How Deductions Affect Taxes

Savings is the mother of wealth creation.
Savings is the mother of wealth creation. (Image: Hemera Technologies/ Images)

Treating an expenditure as a deduction doesn't eliminate its cost, not even if it's seemingly justified by using terms such as "I'll just write it off" or "I'll charge it to the business.” Gaining an understanding of how expenditures can become legitimate business or personal deductions and affect taxes will make us better shoppers and better businessmen.

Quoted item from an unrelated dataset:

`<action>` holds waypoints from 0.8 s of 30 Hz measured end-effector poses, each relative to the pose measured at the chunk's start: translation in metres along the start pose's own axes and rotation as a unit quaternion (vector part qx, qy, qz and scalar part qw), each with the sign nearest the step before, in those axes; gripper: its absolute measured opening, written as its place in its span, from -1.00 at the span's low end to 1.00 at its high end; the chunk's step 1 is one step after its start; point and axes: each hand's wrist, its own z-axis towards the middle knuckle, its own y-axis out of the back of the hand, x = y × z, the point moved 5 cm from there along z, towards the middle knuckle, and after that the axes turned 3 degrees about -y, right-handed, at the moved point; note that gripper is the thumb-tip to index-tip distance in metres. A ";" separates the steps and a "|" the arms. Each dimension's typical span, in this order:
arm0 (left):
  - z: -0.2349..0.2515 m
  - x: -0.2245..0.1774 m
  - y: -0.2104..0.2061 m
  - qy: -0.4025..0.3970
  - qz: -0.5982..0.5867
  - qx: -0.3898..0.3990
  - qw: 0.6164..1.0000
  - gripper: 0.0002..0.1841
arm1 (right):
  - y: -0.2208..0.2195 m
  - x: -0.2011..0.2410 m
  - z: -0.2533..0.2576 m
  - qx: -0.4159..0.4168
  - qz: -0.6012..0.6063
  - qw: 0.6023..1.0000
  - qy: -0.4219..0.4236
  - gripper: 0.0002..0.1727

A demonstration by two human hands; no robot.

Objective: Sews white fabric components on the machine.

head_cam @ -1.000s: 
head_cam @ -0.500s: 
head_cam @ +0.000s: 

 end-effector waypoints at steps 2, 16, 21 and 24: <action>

The Road to Financial Success

When Benjamin Franklin, author, inventor, statesman and American founding father wrote, "a penny saved is twopence dear," he was probably alluding to a basic principal of wealth creation. Amassed wealth comes from the reinvestment of profit; profit arises from risk investment and, most important, investment starts with savings. That "penny saved" represents the crucial first step toward personal financial independence and entrepreneurial success. Understanding how deductions affect taxes leads to much broader issues of business profit maximization and individual financial responsibility.

Deductions from Income

Eligible personal and business expenses reduce taxable income, which in turn lowers the tax payable on the remaining income or earnings. For example, you paid real estate taxes for the year of $3,000 and you're in a 25 percent tax bracket. If your income before a deduction for real estate taxes was $100,000, you would have a tax bill of $25,000. Applying the real estate deduction reduces taxable income to $97,000 and your tax liability shrinks to $24,250. Because that $3,000 deductible expense saved you $750 of taxes, your real estate taxes really only cost $2,250.

Deductions on Steroids (Tax Credits)

Sometimes instead of a deduction, personal expenses qualify for a government subsidy called a tax credit. Examples are the tax credits granted to first time home buyers in recent years or the currently available federal Child Tax Credit and Earned Income Credit. Using the above example, $3,000 in child care costs for a family with joint income of $100,000 could be applied directly against the $25,000 tax bill instead of just lowering taxable income. That means 100 percent of child care expenses were offset by the $3,000 reduction in income tax. In this case, a tax credit was four times more powerful than an expense deduction.

The True Cost of Deductions

The impact of spending can sometimes be lessened by claiming the expense as a deduction that reduces taxable income. Still, the net cost of that purchase should be weighed against the benefit of growing personal savings or increasing business retained earnings gained by not spending the money in the first place. Forbearance is a common characteristic of many successful people, who value the lasting power of savings over the temporary benefit of non-essential spending, which robs families and businesses alike of the opportunity to grow wealth.